More often than not, we feel this way because of a weak or non-existent relationship to the role money plays in our life.
Uncertainty
Anxiety and stress come from a lack of awareness about your finances.
When you’re foggy on how much comes in and where it goes, it’s easy for feelings of frustration and defeat to color your relationship to money.
Getting laid off five times in a row over the course of four years, I know all too well what financial frustration and anxiety feel like.
Here are just a few thoughts I’ve had over the years as I grappled with the bummer that was my financial life:
All my money seems to slip away at the end of the month, and I feel like I’ll never get ahead.
I’ve lost count of how many times I’ve resolved to ‘finally get my finances in order.’

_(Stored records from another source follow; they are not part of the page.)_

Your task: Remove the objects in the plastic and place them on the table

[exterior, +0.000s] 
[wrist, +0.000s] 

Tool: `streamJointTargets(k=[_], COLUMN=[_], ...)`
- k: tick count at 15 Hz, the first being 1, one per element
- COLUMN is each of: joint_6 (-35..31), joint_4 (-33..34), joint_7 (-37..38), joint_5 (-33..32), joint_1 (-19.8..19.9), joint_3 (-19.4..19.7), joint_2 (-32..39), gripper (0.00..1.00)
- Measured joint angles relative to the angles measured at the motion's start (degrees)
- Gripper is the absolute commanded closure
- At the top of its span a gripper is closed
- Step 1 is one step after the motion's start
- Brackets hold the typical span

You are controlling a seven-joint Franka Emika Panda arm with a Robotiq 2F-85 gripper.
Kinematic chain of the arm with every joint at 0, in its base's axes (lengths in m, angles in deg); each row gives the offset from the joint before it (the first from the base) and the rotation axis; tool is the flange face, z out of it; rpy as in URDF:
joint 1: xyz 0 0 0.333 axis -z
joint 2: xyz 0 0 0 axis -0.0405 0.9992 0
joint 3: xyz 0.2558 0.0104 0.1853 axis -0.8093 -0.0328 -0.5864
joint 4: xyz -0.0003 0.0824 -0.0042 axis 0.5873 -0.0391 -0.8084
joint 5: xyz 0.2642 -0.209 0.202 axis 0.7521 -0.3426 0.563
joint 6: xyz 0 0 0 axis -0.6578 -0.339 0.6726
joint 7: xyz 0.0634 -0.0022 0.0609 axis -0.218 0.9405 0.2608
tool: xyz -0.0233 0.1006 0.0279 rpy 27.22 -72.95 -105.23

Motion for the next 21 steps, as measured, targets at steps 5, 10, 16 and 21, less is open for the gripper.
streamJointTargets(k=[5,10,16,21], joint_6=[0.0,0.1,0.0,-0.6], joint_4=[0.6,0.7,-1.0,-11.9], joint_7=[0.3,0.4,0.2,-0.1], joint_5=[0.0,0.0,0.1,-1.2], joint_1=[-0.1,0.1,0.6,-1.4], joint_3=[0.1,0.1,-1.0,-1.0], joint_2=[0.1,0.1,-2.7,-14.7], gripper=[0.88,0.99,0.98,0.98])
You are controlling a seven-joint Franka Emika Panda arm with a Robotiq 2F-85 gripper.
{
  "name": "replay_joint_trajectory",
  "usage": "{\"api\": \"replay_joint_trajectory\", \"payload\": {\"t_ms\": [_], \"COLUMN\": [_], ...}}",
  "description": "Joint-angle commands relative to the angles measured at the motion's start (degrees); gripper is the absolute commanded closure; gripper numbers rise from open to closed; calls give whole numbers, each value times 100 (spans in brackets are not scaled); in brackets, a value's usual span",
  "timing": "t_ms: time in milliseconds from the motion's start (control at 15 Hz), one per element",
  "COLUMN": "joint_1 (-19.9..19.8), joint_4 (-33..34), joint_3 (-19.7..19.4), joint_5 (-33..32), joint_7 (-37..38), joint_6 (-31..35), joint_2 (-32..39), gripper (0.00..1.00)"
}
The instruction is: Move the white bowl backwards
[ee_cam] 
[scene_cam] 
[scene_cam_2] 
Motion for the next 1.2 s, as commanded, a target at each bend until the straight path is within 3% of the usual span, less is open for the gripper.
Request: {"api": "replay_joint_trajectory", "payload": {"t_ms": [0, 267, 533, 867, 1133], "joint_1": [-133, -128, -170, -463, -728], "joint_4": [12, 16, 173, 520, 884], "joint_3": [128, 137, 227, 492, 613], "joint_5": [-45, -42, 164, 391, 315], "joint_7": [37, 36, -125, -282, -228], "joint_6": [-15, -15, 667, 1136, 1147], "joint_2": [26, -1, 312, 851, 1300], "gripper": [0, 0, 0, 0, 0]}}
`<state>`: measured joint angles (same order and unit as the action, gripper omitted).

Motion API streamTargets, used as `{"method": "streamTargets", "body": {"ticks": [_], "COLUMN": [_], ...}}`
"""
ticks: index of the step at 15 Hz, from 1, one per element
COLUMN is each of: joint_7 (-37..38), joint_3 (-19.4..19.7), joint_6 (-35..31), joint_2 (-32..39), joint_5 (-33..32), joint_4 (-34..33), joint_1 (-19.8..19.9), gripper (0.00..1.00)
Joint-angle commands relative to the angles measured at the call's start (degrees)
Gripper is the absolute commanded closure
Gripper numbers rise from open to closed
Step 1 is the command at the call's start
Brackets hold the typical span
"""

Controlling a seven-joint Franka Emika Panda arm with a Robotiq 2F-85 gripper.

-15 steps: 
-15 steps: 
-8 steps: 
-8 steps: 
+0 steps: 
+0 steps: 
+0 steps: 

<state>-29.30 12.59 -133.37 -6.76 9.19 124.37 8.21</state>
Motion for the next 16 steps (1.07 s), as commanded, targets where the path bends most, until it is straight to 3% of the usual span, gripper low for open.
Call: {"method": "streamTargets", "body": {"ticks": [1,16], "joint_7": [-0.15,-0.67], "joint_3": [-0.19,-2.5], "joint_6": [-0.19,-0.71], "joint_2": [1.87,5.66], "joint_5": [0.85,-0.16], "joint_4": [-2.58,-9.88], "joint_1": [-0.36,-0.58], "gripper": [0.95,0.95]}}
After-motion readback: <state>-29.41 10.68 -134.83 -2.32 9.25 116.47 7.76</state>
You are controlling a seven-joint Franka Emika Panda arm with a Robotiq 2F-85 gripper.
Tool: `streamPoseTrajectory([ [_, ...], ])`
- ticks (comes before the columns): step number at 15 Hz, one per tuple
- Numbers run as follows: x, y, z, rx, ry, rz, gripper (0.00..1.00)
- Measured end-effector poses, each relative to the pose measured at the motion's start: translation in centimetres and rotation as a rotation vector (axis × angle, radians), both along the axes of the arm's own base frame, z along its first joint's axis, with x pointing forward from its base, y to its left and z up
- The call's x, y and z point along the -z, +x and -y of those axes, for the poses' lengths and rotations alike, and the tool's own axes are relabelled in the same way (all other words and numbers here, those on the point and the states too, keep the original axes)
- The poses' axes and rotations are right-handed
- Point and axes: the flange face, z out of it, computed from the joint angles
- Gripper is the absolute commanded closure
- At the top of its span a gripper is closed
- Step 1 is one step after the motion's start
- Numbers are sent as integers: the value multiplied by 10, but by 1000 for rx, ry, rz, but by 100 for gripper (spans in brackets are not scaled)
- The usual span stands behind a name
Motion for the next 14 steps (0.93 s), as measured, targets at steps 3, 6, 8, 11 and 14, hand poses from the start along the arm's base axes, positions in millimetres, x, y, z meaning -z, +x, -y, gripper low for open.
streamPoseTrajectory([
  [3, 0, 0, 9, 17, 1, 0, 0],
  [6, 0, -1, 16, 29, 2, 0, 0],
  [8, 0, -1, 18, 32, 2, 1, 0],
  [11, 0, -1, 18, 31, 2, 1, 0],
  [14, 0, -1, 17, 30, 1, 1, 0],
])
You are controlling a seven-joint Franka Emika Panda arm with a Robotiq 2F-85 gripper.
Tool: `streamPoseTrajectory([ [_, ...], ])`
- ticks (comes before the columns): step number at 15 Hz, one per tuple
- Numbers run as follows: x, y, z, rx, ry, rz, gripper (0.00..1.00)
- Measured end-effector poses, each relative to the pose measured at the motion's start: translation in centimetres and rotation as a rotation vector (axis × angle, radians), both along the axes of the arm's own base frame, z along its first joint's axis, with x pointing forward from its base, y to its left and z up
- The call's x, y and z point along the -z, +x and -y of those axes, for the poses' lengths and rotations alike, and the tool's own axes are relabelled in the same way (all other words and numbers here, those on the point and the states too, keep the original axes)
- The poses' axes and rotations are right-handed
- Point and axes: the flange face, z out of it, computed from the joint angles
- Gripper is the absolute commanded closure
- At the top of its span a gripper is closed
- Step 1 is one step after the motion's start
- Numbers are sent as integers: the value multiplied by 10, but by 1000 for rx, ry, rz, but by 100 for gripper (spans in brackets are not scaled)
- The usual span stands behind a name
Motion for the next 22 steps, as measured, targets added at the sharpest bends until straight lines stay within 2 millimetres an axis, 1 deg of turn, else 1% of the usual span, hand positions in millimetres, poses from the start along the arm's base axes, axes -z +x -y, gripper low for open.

I forgot about my friend’s birthday and have to put off saving for yet another month, but honestly, it’s always something.
When you’re out of touch with your money, you face a paradox of certainty. At once you’re clear and yet still confused:
You don’t know how much you’re spending on subscriptions each month but you do know that you’re paying too much for all of them.
You do know you’re susceptible to impulse purchases, but you don’t know how much damage they’ve done over the past three months.
You’re pretty sure food is getting more expensive, but then again, you realize you did just order a private car for your burrito.
Even worse, you’re pretty sure that your lack of financial awareness is screwing you. When you don’t pay off your credit card in full each month, you know you’re losing because the bank is charging you interest.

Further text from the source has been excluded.